The overall reason for my skepticism is that
1) Using a 14-bit ADC instead of 12-bit in the 1DMkII would have added very little to the cost of that camera,
2) There is plenty of room for a 14-bit ADC: after all Sony is putting thousands of 12-bit ADC's on its new EXMOR sensor.
3) Despite rather widespread 'internet arrogance' ("we know better how to design cameras than even the most successful camera making companies"), the engineers at Canon were probably quite aware of the idea of using a 14-bit ADC instead of 12-bit in the 1DMkII, and if that option really could have increased DR by up to three stops, and significantly reduced shadow noise at low ISO speeds, they probably would have done it!
According to Roger's analysis, total read noise has two components: ADC noise introduced by the analog to digital converter and sensor read noise, which is introduced by the sensor.
As far as I can tell, Clark ignores the possibility that noise from the pre-amplifier contributes to an overall maximum attainable electrical S/N ratio. Pre-amp output signal with S/N ratio of about 4000 would itself limit noise in AD output to a minimum of about one level.

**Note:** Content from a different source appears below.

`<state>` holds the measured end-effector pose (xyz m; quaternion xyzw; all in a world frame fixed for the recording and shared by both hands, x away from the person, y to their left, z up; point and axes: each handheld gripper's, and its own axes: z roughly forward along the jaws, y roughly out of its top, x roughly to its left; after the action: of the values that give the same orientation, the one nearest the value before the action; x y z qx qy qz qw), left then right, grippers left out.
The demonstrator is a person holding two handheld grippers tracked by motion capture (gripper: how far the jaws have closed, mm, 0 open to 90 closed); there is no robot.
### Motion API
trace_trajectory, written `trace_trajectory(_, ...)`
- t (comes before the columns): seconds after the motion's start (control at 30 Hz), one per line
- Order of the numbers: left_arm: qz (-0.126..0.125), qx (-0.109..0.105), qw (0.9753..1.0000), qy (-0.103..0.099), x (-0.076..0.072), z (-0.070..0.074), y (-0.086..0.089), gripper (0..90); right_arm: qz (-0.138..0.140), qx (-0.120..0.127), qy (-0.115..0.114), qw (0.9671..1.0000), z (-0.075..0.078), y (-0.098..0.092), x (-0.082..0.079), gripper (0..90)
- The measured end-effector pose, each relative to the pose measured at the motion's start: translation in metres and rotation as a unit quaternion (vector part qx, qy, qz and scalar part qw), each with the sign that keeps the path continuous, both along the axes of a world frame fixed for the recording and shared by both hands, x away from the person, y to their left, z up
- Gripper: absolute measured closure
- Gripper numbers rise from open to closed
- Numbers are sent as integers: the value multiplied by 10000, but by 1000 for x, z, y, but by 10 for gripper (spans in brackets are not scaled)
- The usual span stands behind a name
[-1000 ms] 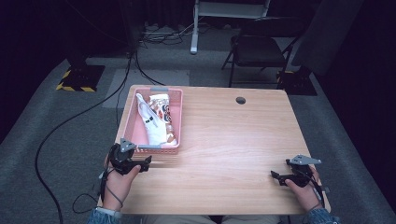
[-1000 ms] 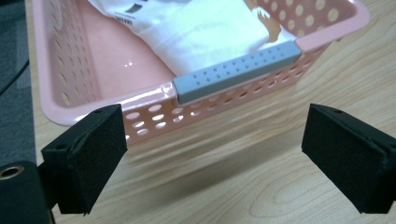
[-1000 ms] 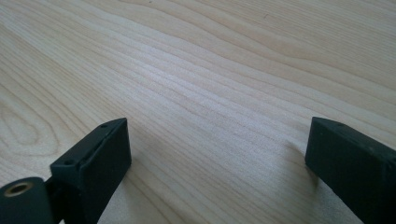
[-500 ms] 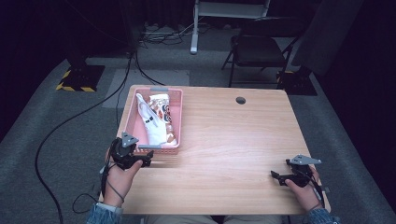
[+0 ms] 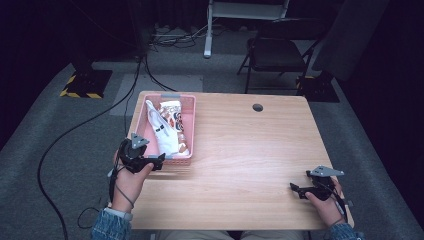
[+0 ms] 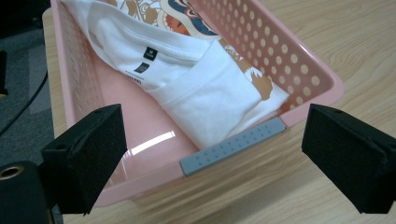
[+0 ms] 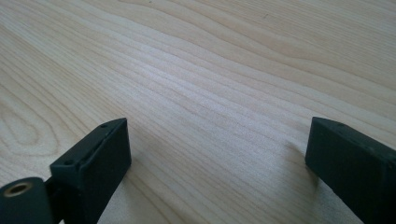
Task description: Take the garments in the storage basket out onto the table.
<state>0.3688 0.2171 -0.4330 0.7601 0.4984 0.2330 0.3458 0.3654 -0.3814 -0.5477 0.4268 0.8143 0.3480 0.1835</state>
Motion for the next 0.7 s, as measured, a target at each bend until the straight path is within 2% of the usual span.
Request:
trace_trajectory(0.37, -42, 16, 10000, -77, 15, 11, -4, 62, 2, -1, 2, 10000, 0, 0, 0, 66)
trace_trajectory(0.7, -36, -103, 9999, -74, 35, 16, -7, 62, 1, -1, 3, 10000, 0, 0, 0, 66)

Clarks units of electrons are potentially misleading: he actually has data in terms of A/D converter output levels. So what the really has is something like
ISO 100: 1.28 "levels" of noise in A/D output, which he combines with gain of 13.02e per level in 12-bit output, to get 1.28x13.02e = 16.61e as his stated noise value.

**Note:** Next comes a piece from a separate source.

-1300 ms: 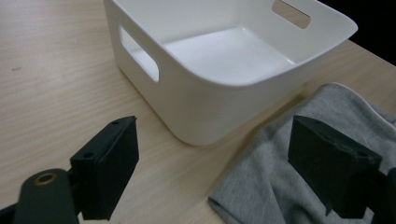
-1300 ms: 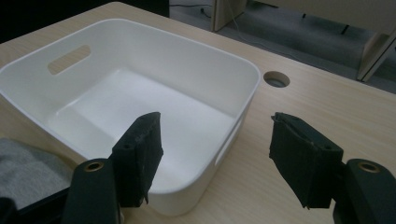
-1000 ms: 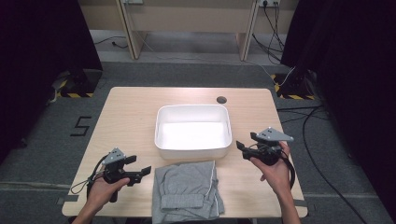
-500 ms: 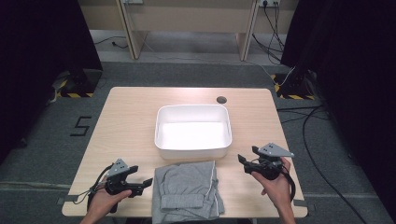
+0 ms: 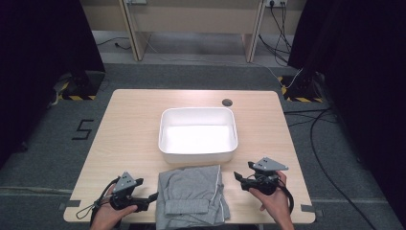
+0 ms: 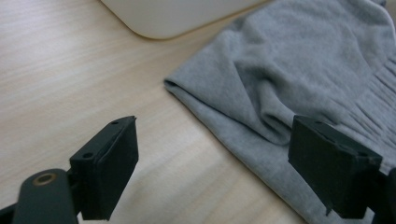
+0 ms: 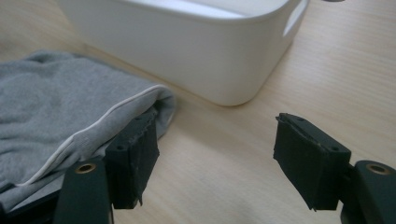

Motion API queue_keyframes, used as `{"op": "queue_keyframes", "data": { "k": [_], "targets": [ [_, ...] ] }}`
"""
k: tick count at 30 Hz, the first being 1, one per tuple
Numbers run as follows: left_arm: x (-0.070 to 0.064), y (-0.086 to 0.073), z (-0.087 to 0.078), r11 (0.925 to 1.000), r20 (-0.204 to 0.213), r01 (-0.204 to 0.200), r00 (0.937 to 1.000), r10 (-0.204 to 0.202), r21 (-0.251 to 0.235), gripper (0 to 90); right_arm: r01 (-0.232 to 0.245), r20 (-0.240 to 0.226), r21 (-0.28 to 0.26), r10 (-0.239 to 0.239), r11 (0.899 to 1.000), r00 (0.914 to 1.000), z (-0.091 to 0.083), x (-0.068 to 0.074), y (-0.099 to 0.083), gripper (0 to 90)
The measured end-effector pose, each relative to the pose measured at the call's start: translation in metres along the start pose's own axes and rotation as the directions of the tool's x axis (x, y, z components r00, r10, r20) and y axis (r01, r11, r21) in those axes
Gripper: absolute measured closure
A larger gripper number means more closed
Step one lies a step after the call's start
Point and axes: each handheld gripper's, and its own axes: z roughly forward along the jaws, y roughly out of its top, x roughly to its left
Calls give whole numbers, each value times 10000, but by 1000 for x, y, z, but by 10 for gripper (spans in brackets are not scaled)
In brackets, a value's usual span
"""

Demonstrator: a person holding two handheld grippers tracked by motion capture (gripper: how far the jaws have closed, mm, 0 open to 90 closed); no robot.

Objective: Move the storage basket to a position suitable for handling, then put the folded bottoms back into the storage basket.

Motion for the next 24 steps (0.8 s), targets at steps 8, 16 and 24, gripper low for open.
{"op": "queue_keyframes", "data": {
  "k": [8,16,24],
  "targets": [
    [-16,-7,4,9999,469,133,9988,-133,16,146,390,-262,426,-379,9983,9989,11,16,-10,305],
    [-24,-9,11,9999,563,77,9984,-85,136,146,375,-252,453,-364,9983,9990,12,17,-13,306],
    [-26,-7,12,9998,559,189,9982,-193,79,146,522,-411,372,-507,9979,9979,11,22,-12,305]
  ]
}}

ISO 3200: 9.59 "levels" of noise in A/D output, combined with gain of 0.41e per level to get his 3.93e of noise.
At other ISO levels, the actual noise measurements in A/D output ranges from 1.28 to 9.59 levels.
So Clark's data are consistent with a noise floor in the input to the ADU of not much less than 1.28 levels with 12-bit, or S/N not much better than 3190:1, independent of the ADU's performance.
In fact, such a limit seems the most likely reason why Canon did not bother to use a more precise ADC.